**Work to be completed**
Lines with the word "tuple" are the ones wanted. Copy each of them from the entries below.

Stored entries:
--*--
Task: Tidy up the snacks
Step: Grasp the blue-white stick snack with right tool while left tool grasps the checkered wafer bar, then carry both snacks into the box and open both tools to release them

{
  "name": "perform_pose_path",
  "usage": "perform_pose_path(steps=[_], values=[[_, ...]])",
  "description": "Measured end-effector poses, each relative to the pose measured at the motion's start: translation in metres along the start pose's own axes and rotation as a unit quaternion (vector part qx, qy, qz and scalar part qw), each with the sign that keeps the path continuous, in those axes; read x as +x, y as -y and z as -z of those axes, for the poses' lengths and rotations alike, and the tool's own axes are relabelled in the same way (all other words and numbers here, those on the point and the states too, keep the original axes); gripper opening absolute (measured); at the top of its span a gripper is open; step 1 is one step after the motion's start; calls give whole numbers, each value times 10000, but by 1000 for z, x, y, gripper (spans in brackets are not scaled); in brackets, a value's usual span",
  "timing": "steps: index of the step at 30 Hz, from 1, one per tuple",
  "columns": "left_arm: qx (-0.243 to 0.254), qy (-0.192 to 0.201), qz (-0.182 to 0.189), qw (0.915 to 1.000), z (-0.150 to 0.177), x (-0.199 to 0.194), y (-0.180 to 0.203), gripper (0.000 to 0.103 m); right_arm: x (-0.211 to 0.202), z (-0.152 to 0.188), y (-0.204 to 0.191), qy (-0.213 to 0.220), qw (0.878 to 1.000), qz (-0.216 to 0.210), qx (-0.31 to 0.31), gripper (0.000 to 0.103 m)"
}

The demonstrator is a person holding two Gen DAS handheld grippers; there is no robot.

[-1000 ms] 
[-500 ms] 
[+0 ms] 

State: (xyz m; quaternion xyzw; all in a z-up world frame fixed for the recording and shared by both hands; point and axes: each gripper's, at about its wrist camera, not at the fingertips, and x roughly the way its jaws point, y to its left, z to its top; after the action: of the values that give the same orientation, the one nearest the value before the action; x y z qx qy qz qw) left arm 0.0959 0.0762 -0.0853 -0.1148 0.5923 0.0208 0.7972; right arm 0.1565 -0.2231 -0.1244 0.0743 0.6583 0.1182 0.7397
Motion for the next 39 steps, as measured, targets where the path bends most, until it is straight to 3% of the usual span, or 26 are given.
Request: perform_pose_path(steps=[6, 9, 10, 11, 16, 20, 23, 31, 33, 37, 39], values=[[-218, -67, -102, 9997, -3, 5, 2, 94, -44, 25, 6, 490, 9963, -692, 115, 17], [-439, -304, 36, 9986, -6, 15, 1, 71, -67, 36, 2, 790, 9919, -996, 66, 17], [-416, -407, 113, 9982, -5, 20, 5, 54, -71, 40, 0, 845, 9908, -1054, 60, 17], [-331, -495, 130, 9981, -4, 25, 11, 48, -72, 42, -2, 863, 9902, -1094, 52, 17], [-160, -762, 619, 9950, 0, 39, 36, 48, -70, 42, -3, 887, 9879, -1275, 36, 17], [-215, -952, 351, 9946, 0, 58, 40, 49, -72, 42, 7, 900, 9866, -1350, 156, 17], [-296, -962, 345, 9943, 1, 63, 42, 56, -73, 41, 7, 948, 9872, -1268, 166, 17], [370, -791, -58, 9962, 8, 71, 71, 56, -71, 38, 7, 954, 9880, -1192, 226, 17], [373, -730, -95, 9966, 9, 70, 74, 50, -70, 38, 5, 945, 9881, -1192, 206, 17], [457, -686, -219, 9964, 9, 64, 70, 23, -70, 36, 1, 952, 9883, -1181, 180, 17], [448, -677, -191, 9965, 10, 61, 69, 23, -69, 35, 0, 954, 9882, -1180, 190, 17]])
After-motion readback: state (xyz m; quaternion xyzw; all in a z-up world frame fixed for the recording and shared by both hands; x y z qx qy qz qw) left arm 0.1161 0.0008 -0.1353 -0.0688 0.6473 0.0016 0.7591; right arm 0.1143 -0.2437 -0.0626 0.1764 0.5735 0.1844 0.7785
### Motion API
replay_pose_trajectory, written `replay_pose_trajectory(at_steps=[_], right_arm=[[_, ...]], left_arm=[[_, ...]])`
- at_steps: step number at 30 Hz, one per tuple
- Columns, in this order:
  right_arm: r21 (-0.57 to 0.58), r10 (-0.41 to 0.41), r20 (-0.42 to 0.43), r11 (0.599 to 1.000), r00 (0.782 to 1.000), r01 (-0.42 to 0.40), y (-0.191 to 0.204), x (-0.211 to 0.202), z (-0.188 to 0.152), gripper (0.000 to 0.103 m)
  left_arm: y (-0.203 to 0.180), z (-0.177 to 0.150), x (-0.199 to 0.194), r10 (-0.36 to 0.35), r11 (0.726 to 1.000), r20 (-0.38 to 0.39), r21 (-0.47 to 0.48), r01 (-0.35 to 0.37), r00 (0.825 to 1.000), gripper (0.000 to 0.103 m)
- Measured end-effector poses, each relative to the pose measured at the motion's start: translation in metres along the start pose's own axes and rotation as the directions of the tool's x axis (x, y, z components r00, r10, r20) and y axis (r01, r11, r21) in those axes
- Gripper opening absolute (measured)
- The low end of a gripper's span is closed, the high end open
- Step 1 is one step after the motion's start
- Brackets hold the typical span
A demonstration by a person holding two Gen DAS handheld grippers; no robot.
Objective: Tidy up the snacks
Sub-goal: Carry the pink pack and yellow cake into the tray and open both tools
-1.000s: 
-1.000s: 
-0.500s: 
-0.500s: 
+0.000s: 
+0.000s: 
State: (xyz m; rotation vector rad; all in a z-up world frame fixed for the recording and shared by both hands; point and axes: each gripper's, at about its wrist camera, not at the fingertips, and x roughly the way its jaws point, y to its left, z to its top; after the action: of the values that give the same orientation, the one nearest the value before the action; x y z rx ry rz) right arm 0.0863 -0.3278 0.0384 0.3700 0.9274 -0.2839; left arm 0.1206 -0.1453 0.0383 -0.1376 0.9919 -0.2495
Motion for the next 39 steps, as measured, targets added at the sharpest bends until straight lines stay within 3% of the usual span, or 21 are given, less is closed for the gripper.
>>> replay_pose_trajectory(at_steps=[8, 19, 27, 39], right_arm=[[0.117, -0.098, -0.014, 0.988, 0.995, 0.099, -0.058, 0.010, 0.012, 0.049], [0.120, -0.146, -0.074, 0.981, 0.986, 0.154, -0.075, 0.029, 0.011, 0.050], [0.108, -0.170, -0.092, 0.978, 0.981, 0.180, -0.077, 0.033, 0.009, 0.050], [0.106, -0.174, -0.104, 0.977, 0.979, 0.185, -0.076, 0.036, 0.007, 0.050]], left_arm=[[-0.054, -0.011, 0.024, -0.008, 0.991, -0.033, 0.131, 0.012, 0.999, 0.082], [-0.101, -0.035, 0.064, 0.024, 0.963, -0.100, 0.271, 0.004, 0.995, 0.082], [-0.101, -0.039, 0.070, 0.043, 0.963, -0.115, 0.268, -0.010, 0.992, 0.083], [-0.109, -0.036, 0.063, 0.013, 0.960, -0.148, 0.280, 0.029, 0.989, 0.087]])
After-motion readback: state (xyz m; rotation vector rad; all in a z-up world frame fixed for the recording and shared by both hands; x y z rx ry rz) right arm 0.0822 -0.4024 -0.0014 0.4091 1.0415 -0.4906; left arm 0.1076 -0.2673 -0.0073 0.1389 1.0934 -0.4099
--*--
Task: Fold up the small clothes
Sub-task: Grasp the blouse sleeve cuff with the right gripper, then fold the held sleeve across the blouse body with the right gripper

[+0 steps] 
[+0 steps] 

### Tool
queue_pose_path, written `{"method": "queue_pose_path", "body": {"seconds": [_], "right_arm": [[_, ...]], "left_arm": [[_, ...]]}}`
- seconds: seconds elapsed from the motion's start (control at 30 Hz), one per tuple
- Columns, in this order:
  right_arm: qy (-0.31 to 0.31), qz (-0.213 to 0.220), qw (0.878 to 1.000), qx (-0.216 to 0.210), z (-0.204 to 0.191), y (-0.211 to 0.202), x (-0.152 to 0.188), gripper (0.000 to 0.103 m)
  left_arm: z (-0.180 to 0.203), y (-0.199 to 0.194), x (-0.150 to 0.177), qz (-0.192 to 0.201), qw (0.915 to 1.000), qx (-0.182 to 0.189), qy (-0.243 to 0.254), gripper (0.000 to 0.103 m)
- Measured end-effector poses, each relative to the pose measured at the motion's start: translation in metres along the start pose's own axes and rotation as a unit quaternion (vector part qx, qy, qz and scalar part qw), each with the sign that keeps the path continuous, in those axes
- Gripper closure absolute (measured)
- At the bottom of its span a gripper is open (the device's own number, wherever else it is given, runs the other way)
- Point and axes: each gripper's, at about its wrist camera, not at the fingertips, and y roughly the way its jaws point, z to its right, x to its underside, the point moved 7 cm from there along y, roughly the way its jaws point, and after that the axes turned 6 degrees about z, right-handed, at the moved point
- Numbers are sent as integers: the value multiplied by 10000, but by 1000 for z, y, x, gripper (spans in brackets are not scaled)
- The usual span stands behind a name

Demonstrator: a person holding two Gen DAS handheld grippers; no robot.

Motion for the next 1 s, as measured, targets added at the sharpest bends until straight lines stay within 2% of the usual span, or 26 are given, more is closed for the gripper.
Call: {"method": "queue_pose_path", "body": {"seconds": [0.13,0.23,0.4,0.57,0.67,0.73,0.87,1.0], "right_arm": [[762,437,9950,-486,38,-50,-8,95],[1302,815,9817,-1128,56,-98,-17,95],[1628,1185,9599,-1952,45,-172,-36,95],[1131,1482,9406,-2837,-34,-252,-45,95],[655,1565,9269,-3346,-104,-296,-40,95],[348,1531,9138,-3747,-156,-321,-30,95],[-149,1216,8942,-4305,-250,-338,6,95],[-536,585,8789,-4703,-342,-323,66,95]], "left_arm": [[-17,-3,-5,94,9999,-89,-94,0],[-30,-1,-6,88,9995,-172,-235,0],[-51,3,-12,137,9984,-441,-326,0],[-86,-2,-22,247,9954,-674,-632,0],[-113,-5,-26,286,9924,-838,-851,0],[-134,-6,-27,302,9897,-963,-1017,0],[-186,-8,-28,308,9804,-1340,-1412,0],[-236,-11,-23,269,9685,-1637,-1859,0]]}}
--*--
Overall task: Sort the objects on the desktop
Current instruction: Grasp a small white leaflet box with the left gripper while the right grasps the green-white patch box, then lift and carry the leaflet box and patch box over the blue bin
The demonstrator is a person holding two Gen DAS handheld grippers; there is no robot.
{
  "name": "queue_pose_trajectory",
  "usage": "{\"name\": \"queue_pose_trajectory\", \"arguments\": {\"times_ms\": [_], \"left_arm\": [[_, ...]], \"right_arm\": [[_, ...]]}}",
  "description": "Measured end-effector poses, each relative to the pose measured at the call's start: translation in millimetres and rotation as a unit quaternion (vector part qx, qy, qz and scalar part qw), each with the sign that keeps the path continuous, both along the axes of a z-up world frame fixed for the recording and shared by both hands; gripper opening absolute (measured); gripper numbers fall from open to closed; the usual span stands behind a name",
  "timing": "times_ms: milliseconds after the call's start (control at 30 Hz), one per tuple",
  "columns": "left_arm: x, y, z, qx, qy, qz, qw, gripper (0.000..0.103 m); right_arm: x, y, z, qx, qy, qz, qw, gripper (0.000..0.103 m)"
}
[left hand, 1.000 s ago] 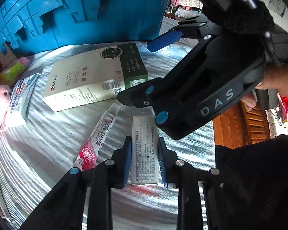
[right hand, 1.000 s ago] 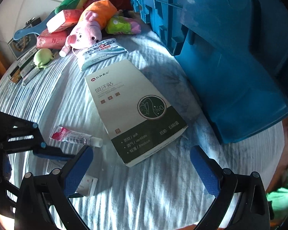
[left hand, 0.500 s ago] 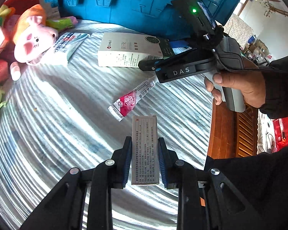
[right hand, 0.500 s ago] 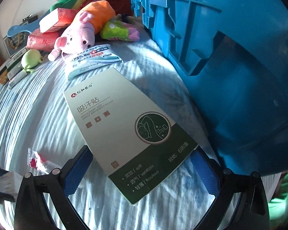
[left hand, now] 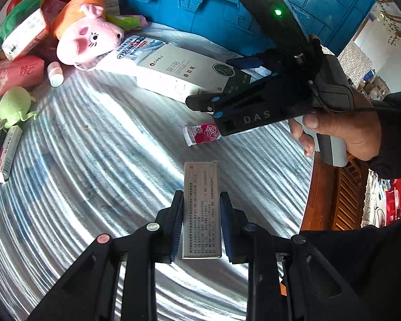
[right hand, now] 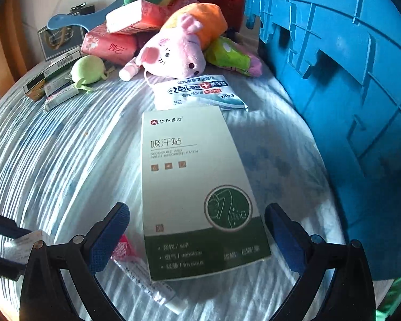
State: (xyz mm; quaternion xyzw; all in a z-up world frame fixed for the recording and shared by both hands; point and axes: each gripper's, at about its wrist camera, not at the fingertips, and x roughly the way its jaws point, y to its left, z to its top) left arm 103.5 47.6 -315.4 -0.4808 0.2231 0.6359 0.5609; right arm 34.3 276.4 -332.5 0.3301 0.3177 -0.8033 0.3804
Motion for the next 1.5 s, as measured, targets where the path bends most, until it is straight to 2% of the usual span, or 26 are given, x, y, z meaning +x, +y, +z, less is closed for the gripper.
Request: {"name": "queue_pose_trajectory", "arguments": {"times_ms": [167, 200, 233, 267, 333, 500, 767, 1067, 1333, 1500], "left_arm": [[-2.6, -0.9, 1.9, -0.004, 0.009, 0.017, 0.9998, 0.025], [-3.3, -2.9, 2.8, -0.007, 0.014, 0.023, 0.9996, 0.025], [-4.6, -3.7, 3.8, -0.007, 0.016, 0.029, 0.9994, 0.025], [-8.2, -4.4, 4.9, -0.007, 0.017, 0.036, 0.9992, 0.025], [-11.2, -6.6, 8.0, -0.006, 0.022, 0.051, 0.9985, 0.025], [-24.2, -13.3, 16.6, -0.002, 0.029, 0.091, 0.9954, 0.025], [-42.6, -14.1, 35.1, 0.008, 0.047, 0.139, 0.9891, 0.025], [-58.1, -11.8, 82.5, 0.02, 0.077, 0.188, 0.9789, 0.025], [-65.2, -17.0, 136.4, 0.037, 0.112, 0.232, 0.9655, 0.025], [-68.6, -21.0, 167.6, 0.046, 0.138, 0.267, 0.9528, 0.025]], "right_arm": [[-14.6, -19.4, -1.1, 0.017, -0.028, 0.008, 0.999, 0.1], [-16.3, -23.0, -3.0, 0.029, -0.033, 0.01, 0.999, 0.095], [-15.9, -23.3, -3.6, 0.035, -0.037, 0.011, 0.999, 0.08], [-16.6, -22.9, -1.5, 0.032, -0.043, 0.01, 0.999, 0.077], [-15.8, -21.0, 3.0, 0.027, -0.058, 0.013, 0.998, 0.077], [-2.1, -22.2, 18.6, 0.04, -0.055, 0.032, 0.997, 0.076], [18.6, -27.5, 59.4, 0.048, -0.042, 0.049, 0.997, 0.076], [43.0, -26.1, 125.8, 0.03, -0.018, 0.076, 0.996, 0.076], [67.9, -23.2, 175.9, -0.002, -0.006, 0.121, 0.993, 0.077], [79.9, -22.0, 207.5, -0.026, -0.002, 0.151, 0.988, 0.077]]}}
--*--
**Solution to this task**
  "timing": "steps: index of the step at 30 Hz, from 1, one per tuple",
- at_steps: step number at 30 Hz, one per tuple
- seconds: seconds elapsed from the motion's start (control at 30 Hz), one per tuple
  "timing": "times_ms: milliseconds after the call's start (control at 30 Hz), one per tuple",

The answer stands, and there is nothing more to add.